There are so many moments that have defined me as a mom, but that was one moment that will be etched in my mind and heart forever.

Comments

  1. Parent Club says:

    I can’t even imagine that conversation – but it sounds like you approached it thoughtfully – and that your toddler “got it”. Sending you hugs and healing vibes!

  2. Yvette says:

    Wow…brought me to tears. You are such a strong person and mommy. xoxo

  3. Alex says:

    Renee, you’re so amazing, you know? Your kids are so lucky to have you. I hope this whole process goes smoothly for you. <3

    • mscmommylife says:

      Thanks Alex! I’m so lucky to have them too!!! And I don’t think I’m amazing. Just doing what I have to do :)

  4. Yashy Murphy (@YashYanthi) says:

    Thinking of you guys daily and you’re so right,kids sometimes know just the right thing to say. Glad there’s resources to help young families embrace the new changes and have the right discussions.

  5. loren416 says:

    Renee, I’m very proud of you for talking to Princess Peach openly. It is 100% the correct thing to do. I am the child of a chronically ill parent. Different era and illness, but it was kept a secret, one that I knew from the age of 3. I told my mom I knew what I knew when I was in my 20′s, and how it it effected me. How I wish we had candour in our home.

  6. Danielle says:

    She Is so smart and you guys are doing an amazing job. You will all get through this even stronger than you are now.

  7. MultiTestingMom says:

    What a challenging conversation to have! You were so brave and your daughter is one smart cookie! Just proves that kids sometimes just need to be told the way it is.

  8. Jaime says:

    It brings tears to my eyes as I read this, but you are so strong. I’m thinking of you.

  9. mom2michael says:

    She is an amazing little girl. And you are an awesome Mom.
    Keeping you in my prayers my friend! xo

  10. Julia says:

    Oh Renee, I can’t Even imagine. Hugs to you.

  11. Nadia says:

    It’s in these moments that you feel you have to show strength for your kids when you realize that they give you strength. May you both continue to be strong, I feel proud to call you my friend Renee.
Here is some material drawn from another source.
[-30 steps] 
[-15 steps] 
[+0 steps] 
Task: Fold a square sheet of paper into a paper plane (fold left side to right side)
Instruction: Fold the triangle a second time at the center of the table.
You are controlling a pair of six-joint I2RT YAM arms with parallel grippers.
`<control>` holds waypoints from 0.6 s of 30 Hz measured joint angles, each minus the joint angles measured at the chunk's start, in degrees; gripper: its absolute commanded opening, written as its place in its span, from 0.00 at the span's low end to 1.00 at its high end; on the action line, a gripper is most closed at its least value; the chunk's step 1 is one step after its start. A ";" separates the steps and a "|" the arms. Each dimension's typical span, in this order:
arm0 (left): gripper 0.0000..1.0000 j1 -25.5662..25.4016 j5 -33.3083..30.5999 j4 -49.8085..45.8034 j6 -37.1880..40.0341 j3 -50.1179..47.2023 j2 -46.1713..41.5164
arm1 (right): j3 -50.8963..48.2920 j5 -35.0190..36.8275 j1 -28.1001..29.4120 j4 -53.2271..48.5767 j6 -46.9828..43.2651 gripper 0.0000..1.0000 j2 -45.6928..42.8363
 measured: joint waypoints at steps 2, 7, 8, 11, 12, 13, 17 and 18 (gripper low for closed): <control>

  12. What a difficult topic to address with such a young child. My heart goes out to you. Stay strong in your fight. Keeping you in my thoughts and prayers.

  13. MB says:

    I’m so sorry you have to go through this. Both of my parents had cancer when I was a child, and I don’t recall if they explained it to me. If they did, I must not remember. I think you did an excellent job of explaining it to your daughter.

    I wish you lots of good vibes in recovering. And I have to say that my mom said that just having kids to come home to helped her recovery immensely and gave her an incentive to get well. She had her first bout at 41 with breast cancer and then again at 48 — she’s now 78 and doing well with the occasional “old age” pains. Keep up the good fight!

  14. You handled that perfectly! You are such a strong woman! Keep fighting! You are always in my thoughts and prayers!

  15. Shalama Jackson says:

    Sorry you had to have the conversation, but proud you had the courage to do so.

  16. Lindsay says:

    You are one strong mama. My thoughts and prayers will be with you on this journey! And with your little ones.

  17. renee, my heart is hurting that you had to have this convo with your sweet girl. this post brought tears to my eyes as i read it, but what a special little girl you have! praying for you as you go through this rough patch in your life, and praying for your family as well!

  18. Shawn says:

    Our thoughts are w you, Sammy and the kids. You’re a strong woman Rene… Takacs family xo

  19. chancesmommy says:

    Hugs, Renee! Admittedly, I weep whenever I read your posts. My heart hurts that you have to have this convo with your little one. At the same time, you are so strong and your perspective and attitude make you a cancer butt kicker!!! Here for you always, my friend!